[host_callback] Increase number of threads for callback processing.

Previously there was one thread per device for receiving the outfeed from devices, but there was a single global thread that was calling into the Python callbacks. This meant that if one of the callbacks was slow, it was blocking processing of all other callbacks. One situation when this created difficulties was if one wanted to break a host_callback into two operations: a quick one to enqueue work on a threadpool, and a subsequent slow one to wait for and retreive the result. The first slow callback would block all other callbacks, including possibly some quick ones, thus missing the opportunity to start the slow work. With this change there is a separate queue of outfeeds for each device and a separate thread per device to call into Python. This allows for concurrency between callbacks from different devices, although the callbacks from one device are still sequential. If the programmer wants more concurrency, they can use a threadpool. Having more concurrency by default is tricky, because it may mean that the Python callbacks for one device may be seen out of order. PiperOrigin-RevId: 385493070
2025-04-16 11:56:07 +00:00 · 2021-07-19 00:17:38 -07:00 · 2021-07-19 00:17:38 -07:00 · a21683605d
commit a21683605d
parent 58522fd8a1
2 changed files with 13 additions and 6 deletions
--- a/CHANGELOG.md
+++ b/CHANGELOG.md
@ -32,6 +32,13 @@ PLEASE REMEMBER TO CHANGE THE '..main' WITH AN ACTUAL TAG in GITHUB LINK.
    Please upgrade to a supported Python version.


+* Breaking changes:
+  * The host_callback mechnism now uses one thread per local device for
+    making the calls to the Python callbacks. Previously there was a single
+    thread for all devices. This means that the callbacks may now be called
+    interleaved. The callbacks corresponding to one device will still be
+    called in sequence.
+
 ## jaxlib 0.1.69 (July 9 2021)
 * Fix bugs in TFRT CPU backend that results in incorrect results.

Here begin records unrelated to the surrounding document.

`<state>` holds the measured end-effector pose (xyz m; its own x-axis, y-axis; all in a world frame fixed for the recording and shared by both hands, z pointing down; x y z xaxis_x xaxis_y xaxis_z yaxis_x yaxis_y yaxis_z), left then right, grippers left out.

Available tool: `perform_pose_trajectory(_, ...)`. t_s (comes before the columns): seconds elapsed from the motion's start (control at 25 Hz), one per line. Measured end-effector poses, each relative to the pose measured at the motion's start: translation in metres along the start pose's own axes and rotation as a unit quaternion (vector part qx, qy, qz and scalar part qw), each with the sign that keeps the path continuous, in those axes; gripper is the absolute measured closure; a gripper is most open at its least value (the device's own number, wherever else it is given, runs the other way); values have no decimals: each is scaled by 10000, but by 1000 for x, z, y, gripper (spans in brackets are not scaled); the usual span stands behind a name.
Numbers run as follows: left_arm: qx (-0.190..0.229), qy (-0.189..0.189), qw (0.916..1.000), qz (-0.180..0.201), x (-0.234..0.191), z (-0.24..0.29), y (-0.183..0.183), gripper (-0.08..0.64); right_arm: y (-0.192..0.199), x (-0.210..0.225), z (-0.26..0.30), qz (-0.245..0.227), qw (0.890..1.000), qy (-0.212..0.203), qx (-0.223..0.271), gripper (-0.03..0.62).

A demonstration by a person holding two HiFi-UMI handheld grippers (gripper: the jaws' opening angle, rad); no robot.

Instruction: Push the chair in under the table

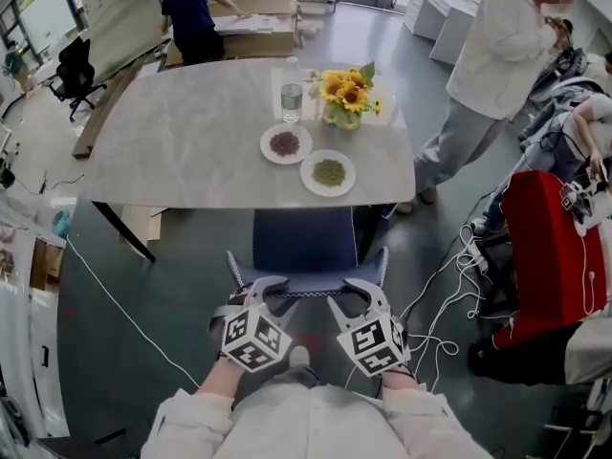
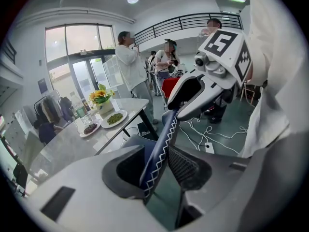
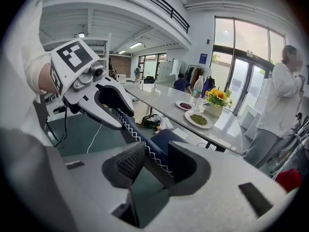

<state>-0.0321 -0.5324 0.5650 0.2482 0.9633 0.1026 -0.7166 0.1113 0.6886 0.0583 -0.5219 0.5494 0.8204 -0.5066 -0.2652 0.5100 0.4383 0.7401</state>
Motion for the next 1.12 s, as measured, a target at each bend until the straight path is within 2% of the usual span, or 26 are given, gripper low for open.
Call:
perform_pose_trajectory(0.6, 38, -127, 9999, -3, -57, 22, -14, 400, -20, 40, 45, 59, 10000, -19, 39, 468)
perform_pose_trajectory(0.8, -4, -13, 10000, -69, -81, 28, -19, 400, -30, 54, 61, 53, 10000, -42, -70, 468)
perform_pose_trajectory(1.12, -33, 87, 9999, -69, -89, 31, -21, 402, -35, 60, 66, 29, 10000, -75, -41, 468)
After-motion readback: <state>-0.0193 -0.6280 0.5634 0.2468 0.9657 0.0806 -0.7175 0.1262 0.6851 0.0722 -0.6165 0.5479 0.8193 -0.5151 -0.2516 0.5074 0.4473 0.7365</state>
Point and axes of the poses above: the fingertips, and each gripper's own axes: z forward along the fingers, x to its right, y out of its underside, the point moved 2 cm from there along -z, backward along the fingers, and after that the axes turned 8 degrees about y, right-handed, at the moved point
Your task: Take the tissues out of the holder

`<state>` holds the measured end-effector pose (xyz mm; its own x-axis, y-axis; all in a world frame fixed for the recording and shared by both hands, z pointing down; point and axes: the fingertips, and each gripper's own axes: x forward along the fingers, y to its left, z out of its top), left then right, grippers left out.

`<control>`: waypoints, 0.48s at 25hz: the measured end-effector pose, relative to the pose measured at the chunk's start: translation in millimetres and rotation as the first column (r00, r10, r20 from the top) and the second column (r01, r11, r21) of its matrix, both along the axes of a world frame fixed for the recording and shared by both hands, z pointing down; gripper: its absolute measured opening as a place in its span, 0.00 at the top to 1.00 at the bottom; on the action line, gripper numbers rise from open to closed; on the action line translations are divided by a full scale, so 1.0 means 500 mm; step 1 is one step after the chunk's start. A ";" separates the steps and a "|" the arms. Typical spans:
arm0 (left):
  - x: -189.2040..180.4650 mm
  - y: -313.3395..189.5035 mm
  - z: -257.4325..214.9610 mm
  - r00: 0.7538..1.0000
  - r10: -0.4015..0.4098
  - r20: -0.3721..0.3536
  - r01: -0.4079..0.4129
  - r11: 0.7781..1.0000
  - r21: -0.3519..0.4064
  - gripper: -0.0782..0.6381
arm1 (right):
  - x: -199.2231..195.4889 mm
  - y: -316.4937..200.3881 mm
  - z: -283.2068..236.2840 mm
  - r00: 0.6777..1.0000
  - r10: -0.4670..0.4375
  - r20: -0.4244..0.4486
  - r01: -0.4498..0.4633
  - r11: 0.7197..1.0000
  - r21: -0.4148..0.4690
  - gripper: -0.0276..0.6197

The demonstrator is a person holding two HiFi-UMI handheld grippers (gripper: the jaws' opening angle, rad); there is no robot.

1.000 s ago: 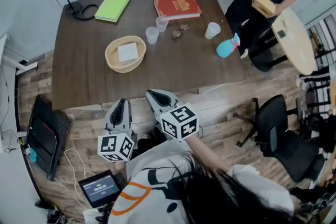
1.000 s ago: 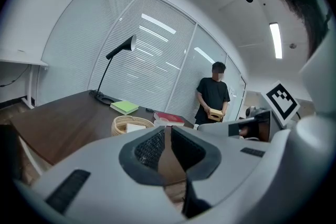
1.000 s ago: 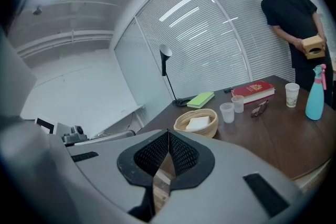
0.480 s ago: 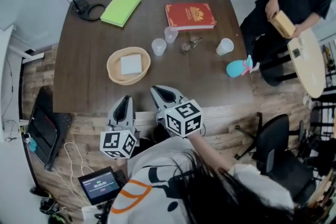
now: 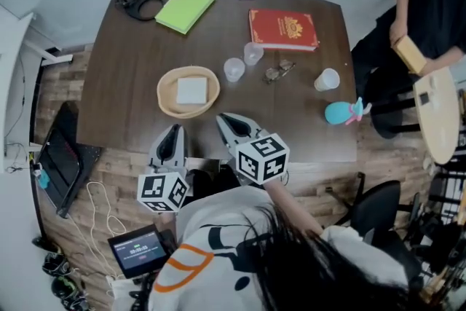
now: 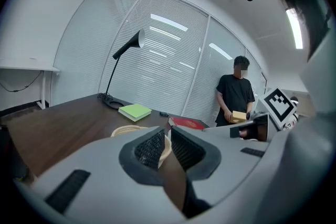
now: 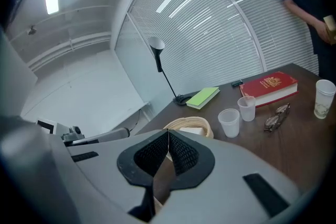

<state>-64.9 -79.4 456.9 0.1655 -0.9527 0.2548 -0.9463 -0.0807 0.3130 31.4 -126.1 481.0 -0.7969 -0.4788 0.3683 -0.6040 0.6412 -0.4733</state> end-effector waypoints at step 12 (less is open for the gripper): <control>-0.015 -0.030 0.008 0.999 0.046 0.009 -0.045 0.999 -0.020 0.84 | -0.020 -0.028 0.012 1.000 -0.009 -0.008 0.009 1.000 -0.010 0.94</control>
<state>-72.5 -94.2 460.8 0.2061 -0.9391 0.2751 -0.9448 -0.1177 0.3059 21.4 -140.1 486.8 -0.7979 -0.4681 0.3798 -0.6024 0.6418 -0.4745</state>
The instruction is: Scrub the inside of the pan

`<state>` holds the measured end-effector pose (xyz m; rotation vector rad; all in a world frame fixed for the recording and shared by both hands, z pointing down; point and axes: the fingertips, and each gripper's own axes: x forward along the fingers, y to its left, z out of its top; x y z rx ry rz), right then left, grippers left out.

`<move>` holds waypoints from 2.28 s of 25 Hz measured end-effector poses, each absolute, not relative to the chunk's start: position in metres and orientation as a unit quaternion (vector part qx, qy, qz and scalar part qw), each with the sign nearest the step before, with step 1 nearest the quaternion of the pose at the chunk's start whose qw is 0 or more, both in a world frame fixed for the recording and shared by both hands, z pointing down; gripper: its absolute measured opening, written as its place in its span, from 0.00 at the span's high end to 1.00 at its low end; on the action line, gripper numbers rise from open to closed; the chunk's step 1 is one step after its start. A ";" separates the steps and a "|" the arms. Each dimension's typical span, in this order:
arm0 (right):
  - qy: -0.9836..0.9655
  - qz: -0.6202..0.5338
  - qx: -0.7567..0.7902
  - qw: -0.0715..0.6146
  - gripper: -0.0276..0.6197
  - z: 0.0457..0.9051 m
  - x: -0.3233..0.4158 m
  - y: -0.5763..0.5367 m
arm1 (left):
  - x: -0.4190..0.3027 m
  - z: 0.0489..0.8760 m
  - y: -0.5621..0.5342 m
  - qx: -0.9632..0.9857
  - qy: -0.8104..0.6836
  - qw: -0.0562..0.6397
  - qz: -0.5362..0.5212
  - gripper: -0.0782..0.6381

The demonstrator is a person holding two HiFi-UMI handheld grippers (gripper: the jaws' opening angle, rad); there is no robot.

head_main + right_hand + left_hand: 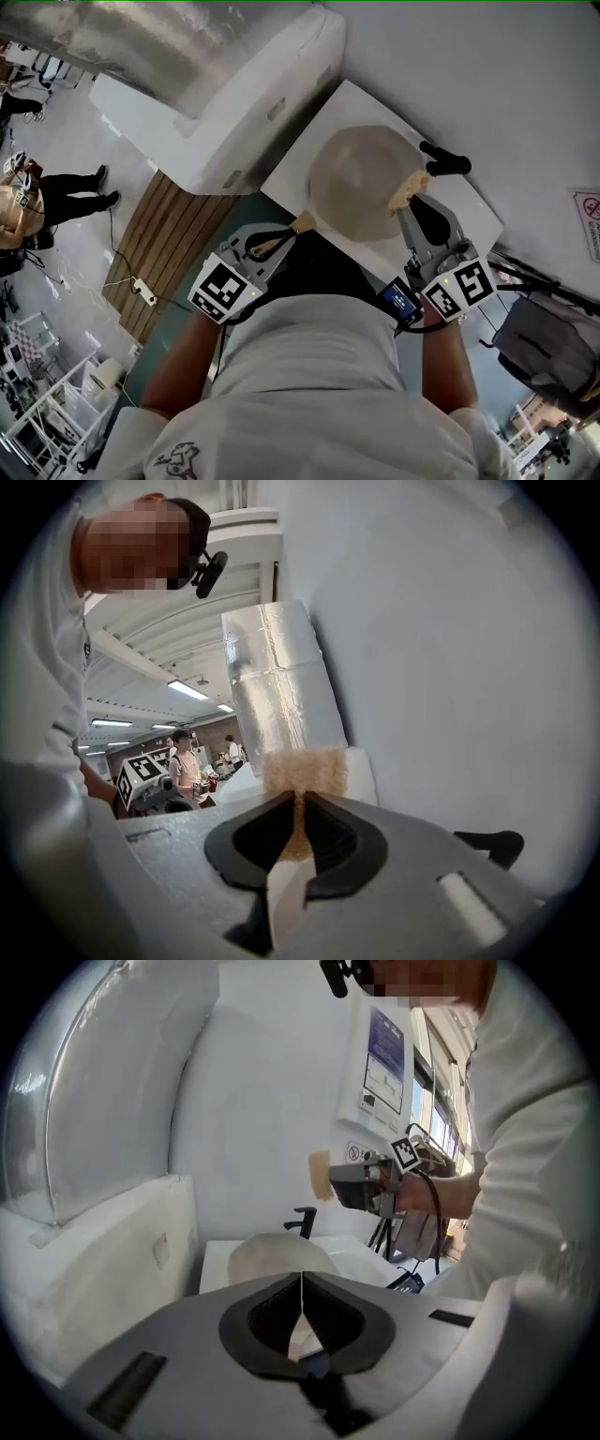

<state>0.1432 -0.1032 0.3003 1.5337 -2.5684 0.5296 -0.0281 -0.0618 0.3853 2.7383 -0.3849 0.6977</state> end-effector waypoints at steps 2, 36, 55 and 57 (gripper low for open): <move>-0.845 0.184 0.500 0.056 0.90 0.312 0.145 -0.106 | -0.030 0.405 -0.064 0.942 -0.145 0.153 0.263 0.88; -0.821 0.285 0.480 0.124 0.90 0.454 0.172 -0.146 | -0.046 0.613 -0.033 0.852 -0.102 0.216 0.465 0.61; -0.757 0.309 0.543 0.190 0.90 0.525 0.209 -0.217 | -0.049 0.618 -0.032 0.845 -0.084 0.233 0.474 0.67; -0.756 0.309 0.540 0.205 0.90 0.536 0.210 -0.224 | -0.049 0.618 -0.032 0.844 -0.082 0.233 0.476 0.67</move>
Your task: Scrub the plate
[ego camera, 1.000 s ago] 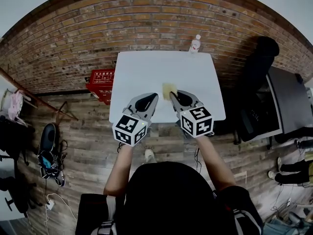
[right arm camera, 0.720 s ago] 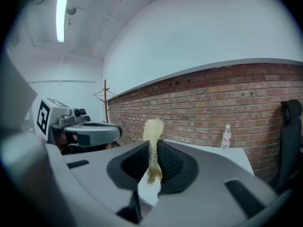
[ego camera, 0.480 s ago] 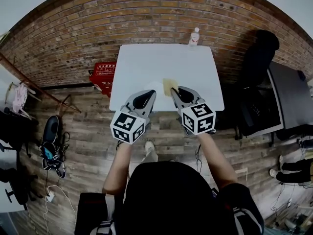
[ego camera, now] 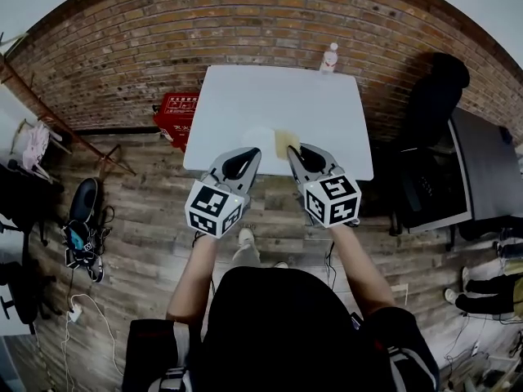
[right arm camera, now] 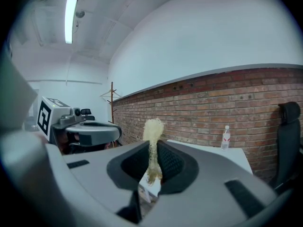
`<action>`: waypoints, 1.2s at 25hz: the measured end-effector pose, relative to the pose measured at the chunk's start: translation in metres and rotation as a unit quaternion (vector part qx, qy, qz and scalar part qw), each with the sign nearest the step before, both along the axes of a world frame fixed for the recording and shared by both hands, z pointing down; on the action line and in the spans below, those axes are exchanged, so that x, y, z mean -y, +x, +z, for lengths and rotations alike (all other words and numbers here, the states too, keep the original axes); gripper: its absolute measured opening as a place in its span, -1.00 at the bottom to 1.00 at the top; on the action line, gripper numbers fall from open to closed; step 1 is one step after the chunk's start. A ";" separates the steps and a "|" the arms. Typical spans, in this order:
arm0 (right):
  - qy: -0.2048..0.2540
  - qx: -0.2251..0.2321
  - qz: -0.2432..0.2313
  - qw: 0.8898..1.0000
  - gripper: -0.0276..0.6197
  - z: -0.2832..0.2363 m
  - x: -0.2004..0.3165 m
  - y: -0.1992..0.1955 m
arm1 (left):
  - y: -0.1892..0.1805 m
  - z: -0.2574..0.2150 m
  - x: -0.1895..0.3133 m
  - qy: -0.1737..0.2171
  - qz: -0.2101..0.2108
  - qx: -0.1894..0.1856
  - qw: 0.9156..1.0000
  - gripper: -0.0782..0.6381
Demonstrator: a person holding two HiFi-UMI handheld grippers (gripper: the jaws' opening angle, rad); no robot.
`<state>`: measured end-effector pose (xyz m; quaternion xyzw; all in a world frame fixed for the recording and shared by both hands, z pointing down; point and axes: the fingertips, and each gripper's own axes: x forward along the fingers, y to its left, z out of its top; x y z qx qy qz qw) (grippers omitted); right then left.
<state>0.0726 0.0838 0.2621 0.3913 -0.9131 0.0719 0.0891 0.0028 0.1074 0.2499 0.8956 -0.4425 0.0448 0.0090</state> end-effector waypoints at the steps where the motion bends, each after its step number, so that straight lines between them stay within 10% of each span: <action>1: 0.002 0.001 -0.001 1.000 -0.79 -0.001 -0.002 0.000 | 0.000 -0.001 -0.002 0.005 -0.003 0.001 1.000 -0.73; 30: 0.032 0.022 0.000 0.999 -0.79 -0.009 -0.036 0.006 | -0.002 -0.010 -0.033 0.040 -0.021 0.019 0.999 -0.73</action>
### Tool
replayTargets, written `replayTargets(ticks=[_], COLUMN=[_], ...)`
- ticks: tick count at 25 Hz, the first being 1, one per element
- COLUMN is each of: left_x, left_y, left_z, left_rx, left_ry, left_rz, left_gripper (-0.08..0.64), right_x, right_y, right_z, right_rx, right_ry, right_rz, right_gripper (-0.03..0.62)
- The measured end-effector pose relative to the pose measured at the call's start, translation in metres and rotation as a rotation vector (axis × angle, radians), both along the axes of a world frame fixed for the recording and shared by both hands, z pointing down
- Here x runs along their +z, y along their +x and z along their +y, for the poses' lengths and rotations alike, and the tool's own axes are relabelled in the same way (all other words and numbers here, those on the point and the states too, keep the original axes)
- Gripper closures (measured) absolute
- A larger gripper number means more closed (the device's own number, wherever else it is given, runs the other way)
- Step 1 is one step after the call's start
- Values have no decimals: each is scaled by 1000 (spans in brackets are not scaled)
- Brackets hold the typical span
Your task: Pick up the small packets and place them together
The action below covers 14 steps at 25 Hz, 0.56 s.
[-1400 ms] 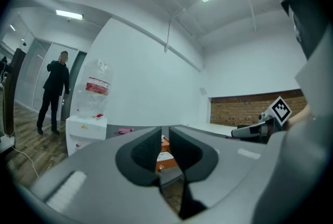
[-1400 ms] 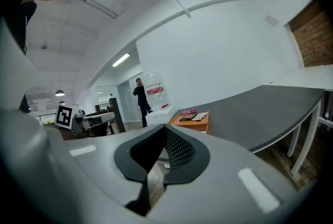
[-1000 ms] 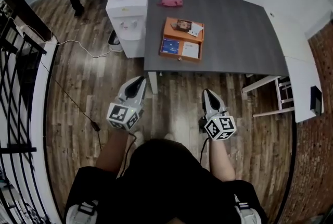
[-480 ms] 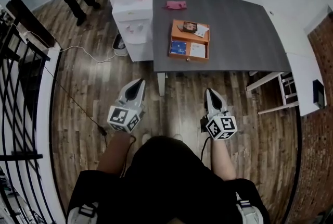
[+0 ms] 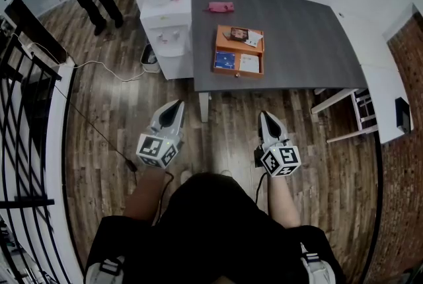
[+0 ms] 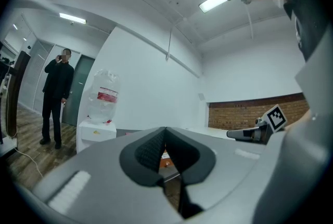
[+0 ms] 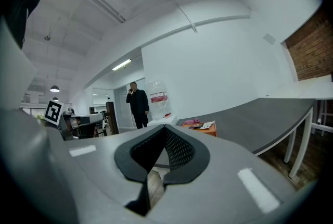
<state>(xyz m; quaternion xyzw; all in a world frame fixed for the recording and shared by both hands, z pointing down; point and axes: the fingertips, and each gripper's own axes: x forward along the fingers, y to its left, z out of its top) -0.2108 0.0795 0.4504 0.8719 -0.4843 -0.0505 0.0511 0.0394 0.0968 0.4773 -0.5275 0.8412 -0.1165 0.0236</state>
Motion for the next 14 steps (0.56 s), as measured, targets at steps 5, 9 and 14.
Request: replayTargets(ticks=[5, 9, 14], left_x=[0, 1, 3], left_y=[-2, -2, 0], left_z=[0, 0, -2], left_rx=[-4, -12, -13], left_ry=[1, -4, -7], left_rz=[-1, 5, 2], left_gripper=[560, 560, 560], right_x=[0, 1, 1], right_y=[-3, -2, 0], right_z=[-1, -1, -4], right_rx=[-10, -15, -18], right_ry=[1, -2, -3], right_rz=[3, 6, 8], right_gripper=[591, 591, 591])
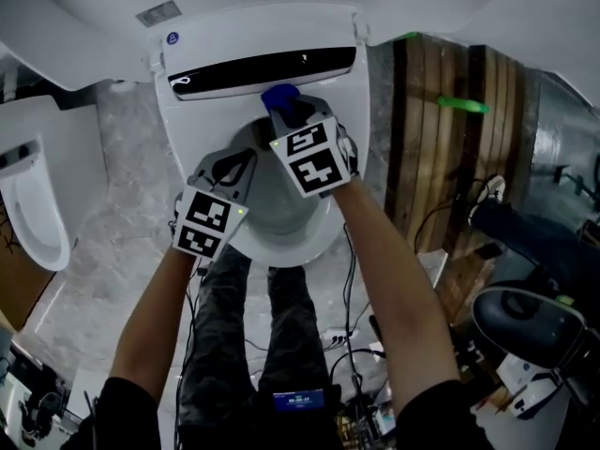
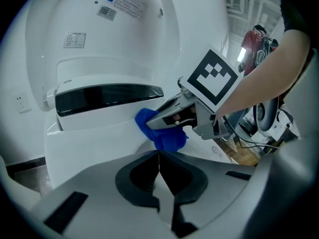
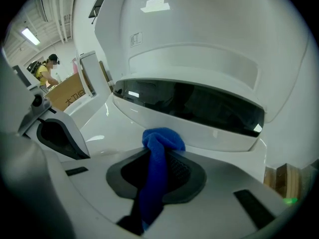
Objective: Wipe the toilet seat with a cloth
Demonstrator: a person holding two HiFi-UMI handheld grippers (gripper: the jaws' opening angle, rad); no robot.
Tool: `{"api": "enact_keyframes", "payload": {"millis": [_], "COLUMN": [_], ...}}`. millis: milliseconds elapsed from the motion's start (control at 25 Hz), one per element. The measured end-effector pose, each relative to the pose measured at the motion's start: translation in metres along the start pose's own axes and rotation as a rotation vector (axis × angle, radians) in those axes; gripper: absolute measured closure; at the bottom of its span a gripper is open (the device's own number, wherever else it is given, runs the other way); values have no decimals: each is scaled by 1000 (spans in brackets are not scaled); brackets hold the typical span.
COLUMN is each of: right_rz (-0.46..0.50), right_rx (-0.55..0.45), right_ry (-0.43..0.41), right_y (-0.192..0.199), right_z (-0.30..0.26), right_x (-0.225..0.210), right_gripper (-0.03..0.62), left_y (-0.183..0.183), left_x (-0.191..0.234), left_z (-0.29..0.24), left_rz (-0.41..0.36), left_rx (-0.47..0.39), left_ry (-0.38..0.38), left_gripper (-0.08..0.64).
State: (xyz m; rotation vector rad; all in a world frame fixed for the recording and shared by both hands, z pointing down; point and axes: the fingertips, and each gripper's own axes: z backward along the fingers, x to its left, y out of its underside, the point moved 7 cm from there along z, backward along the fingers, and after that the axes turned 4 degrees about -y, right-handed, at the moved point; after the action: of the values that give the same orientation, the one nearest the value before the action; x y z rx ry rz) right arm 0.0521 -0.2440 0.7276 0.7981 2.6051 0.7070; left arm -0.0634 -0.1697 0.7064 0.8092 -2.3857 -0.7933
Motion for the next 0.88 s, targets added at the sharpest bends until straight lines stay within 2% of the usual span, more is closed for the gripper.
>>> {"api": "enact_keyframes", "payload": {"millis": [520, 640, 880], "right_rz": [15, 28, 51], "right_rx": [48, 38, -15], "right_ry": [-54, -60, -96], "right_y": [-7, -4, 10], "right_z": [-7, 1, 29], "right_x": [20, 27, 46], "right_gripper": [528, 529, 529], "left_y": [10, 12, 18], "left_x": [6, 5, -12], "left_z": [29, 38, 54], "left_rz": [-15, -13, -48], "left_rx": [-13, -16, -28], "left_ry": [-19, -44, -48], "left_gripper": [548, 548, 548]}}
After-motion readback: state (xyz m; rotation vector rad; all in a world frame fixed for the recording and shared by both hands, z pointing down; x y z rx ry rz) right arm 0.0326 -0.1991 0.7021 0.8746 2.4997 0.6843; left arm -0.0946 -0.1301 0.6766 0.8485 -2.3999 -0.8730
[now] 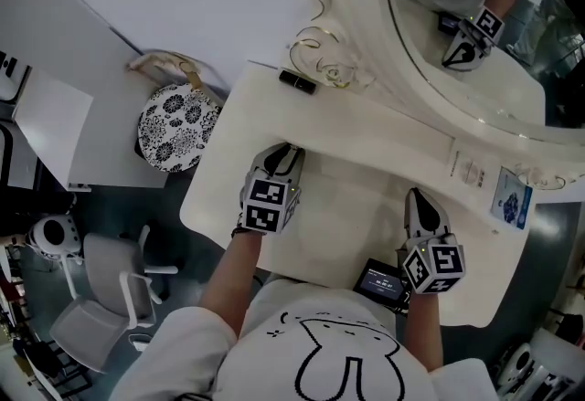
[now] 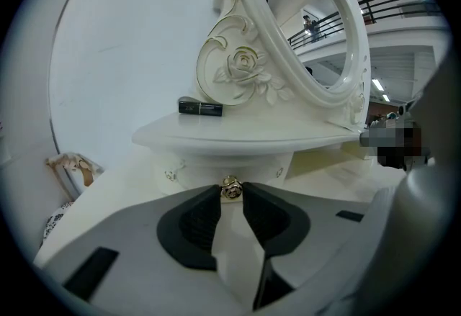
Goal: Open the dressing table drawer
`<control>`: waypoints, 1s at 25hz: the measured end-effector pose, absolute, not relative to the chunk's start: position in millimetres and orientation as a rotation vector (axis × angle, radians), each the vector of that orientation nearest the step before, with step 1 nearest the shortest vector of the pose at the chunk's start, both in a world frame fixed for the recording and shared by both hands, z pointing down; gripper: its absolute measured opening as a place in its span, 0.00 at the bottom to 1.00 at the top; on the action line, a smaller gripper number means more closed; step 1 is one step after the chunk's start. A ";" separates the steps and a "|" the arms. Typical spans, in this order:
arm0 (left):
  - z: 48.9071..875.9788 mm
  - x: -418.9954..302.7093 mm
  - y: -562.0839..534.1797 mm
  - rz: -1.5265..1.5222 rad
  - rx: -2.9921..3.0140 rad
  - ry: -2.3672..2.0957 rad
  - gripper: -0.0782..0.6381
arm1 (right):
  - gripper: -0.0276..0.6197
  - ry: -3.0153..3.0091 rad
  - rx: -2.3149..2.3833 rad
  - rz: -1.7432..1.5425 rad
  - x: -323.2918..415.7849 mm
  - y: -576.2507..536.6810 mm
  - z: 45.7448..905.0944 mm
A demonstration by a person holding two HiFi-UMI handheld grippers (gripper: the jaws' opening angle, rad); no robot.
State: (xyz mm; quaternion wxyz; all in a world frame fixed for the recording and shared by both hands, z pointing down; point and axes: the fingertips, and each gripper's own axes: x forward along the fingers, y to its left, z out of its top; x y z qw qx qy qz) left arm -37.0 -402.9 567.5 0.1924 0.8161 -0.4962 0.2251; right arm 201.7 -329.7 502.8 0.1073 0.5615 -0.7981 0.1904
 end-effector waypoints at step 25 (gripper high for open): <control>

--- a/jax/experimental/host_callback.py
+++ b/jax/experimental/host_callback.py
@ -11,7 +11,7 @@
 # WITHOUT WARRANTIES OR CONDITIONS OF ANY KIND, either express or implied.
 # See the License for the specific language governing permissions and
 # limitations under the License.
-"""Primitives for calling from JAX accelerator code to Python functions on the host.
+"""Primitives for calling Python functions on the host from JAX accelerator code.

 **Experimental: please give feedback, and expect changes.**

@ -338,11 +338,11 @@ runtime (one thread per device). The runtime maintains a buffer of
 configurable size (see the flag ``--jax_host_callback_max_queue_byte_size``).
 When the buffer is full, all the receiving threads are paused
 which eventually pauses the computation on devices. The runtime has one
-additional thread that invokes the Python user functions with the received data.
-If the processing of the callbacks is slow, it may actually lead to the runtime
-buffer filling up, and eventually pausing the computation on the devices
-when they need to send something. For more details on the outfeed receiver
-runtime mechanism see
+additional thread for each device to invoke the Python user functions with the
+received data. If the processing of the callbacks is slow, it may actually
+lead to the runtime buffer filling up, and eventually pausing the computation
+on the devices when they need to send something.
+For more details on the outfeed receiver runtime mechanism see
 `runtime code
 <https://github.com/tensorflow/tensorflow/blob/master/tensorflow/compiler/xla/python/outfeed_receiver.cc>`_.